In Memoriam: Dr. James Duke (1929-2017)
written by Emily Ruff
Dr. James A. Duke, a devoted ethnobotanist and champion of the green world, passed away December 10 2017 at the age of 88. He is survived by his wife Peggy, a botanical illustrator with whom he collaborated on many of his books. He is also survived by his two children, many grandchildren, and a countless assortment of herbalists who count Jim among their elders.
The list of accolades one could recount about Jim’s life is without end, and many articles have paid tribute to his vast contribution to the botanical academy during his life. He was a prolific author, well known for his 1997 bestseller, The Green Pharmacy, among dozens of other herb books. Down here in the South, his most cherished contribution is very likely the Petersen’s Field Guide to Medicinal Plants, co-authored by Steven Foster, which has been a critical manual for understanding local plant medicines in a bioregion that is often excluded from other wild plant field guides. A botanist with a long career at the USDA, he developed “Dr. Duke’s Phytochemical and Ethnobotanical Database,” which to this day continues to make a vast amount of his research accessible to any interested student of the plants.
Yet to summarize his contribution to herbalism merely by recalling his professional works would be incomplete. Duke, a native of Alabama, was always a Southern boy at heart, and a musician by hobby. His “Herbalbum” offers a glimpse at the way he weaves the passion of stringed instruments, poetic phrases, and the plant kingdom together. Songs dedicated to species he adored, such as Chamomile, Mountain Laurel, and Ginseng, tell the listener personal and unique stories about his relationships with these plant allies.

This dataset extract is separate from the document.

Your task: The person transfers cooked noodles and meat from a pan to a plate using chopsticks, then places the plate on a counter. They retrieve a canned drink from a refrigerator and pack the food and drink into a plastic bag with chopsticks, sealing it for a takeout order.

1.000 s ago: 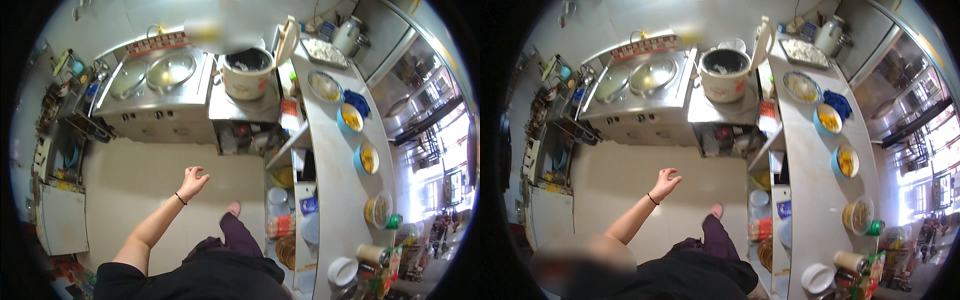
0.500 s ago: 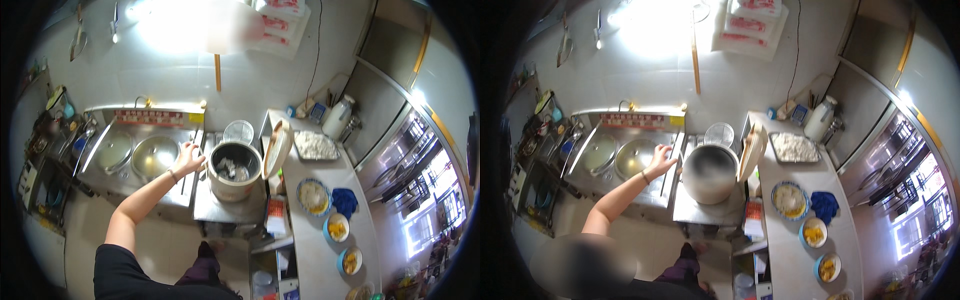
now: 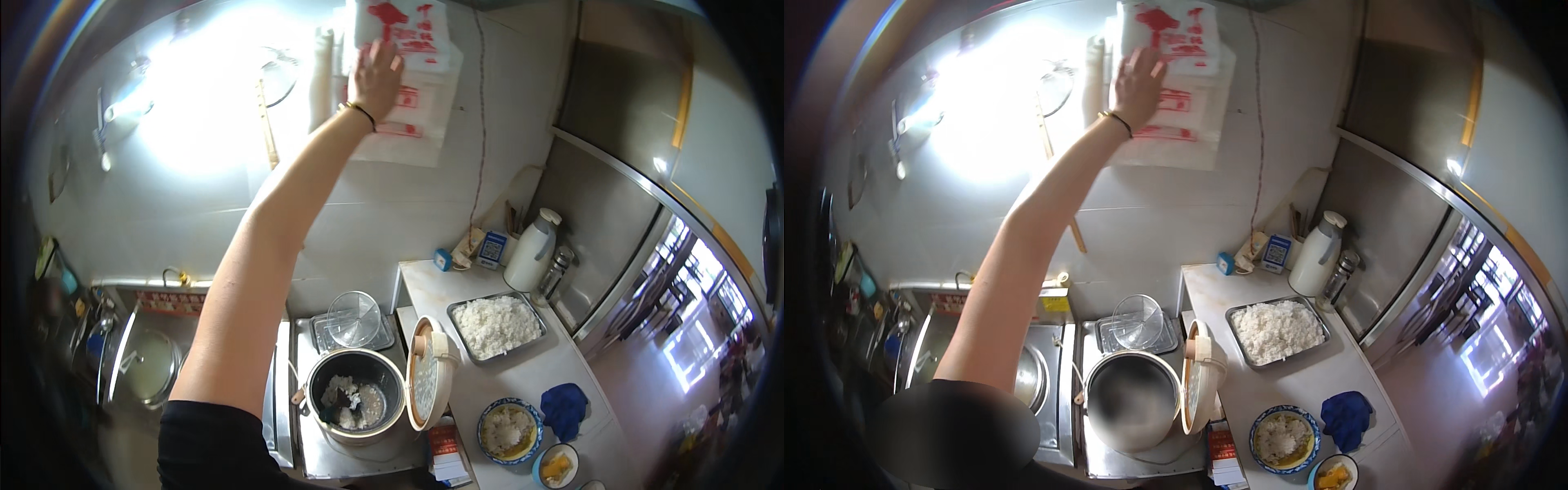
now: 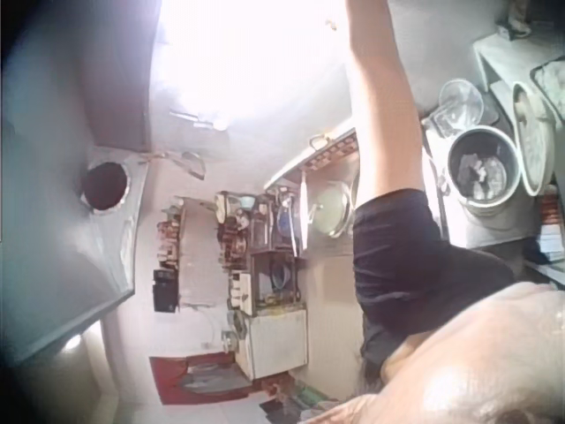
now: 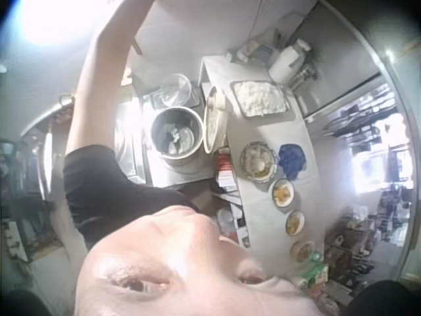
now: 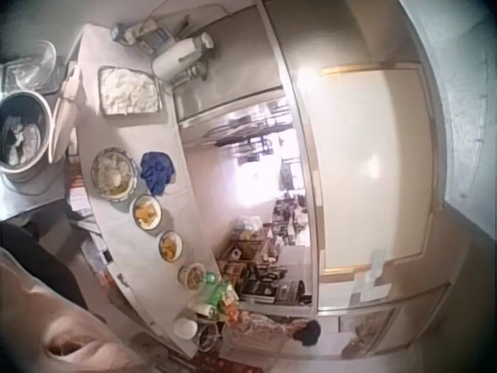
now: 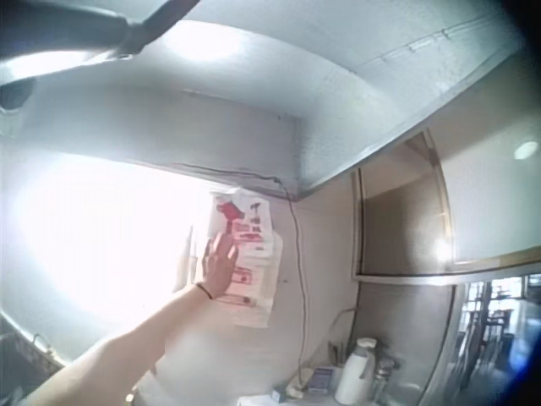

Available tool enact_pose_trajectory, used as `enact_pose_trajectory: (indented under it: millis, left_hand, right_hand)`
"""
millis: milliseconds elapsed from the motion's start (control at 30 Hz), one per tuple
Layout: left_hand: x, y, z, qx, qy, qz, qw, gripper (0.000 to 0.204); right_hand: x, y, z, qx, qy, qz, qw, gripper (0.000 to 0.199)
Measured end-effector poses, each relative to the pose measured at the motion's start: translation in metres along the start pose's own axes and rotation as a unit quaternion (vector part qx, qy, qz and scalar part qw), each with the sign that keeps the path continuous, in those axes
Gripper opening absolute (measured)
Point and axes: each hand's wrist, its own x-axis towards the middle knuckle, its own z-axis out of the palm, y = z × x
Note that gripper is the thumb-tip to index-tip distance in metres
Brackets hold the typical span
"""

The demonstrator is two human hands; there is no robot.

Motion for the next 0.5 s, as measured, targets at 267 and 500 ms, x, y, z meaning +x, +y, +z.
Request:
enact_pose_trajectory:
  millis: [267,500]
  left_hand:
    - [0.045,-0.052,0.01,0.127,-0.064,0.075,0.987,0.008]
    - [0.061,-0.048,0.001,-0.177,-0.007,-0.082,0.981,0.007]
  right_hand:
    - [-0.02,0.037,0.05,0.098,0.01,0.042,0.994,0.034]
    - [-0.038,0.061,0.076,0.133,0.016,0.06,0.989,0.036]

Jim collected friends like he collected plants, and one friend among many whose adoration was reciprocal and strong was Frank Cook, legendary forager and advocate for wild plants. Jim and Frank were close friends and traveled often together to faraway lands. A photo of Frank resides on the table at the entrance of Jim’s office, an homage to the influence Frank had on Jim’s life and work. Jim wrote the song “La Soga” as an honoring to Frank and the many plants like Ayahuasca which they both loved and revered. (Watch the song “La Soga” and be sure to enjoy his sharing after the end of the song)
I have had the blessing of spending time at Jim’s Green Farmacy Garden in Maryland with him for the last five years. Each visit was full of songs, stories, and of course, time with his diverse collection of herbal species, categorized by ailment in his sprawling gardens. Without knowing how timely my visit would be, I scheduled a short trip to see him this fall, just about a week before his passing. When I arrived, Jim was no longer venturing out into his backyard garden, or even downstairs to his robust library, but his famous wit and wisdom was still as present as ever. Though he was ailing and ready for the next step in his journey, the spark returned to his eyes when speaking of the plants.
We shared about some of our favorite plant allies, and he spoke details of them as clear as he would have recalled them decades before. We talked about his countless trips to the Amazon jungle of Peru, and he shared that it was the place on the planet where he felt the most at home. Before leaving, I thanked him for the generous gifts he gave to herbalists like myself, for whom his work has been pivotal in gathering an understanding of the subtropical Materia Medica we are surrounded by in Central Florida. He in turn, like the true Southern gentleman he always was, thanked me, and my students, for carrying on his legacy.
The lyrics of “La Soga” include a verse that seems fitting now for Jim. May he be soaring on his freedom flight, looking down and smiling upon the many passionate plant people who carry on his legacy thanks to his inspiration.
He’s a poet, he’s a prophet
He’s a walking contradiction, kinda low when flying high
He’s a brujo, a soguero
With celestial connections, he now navigates the sky.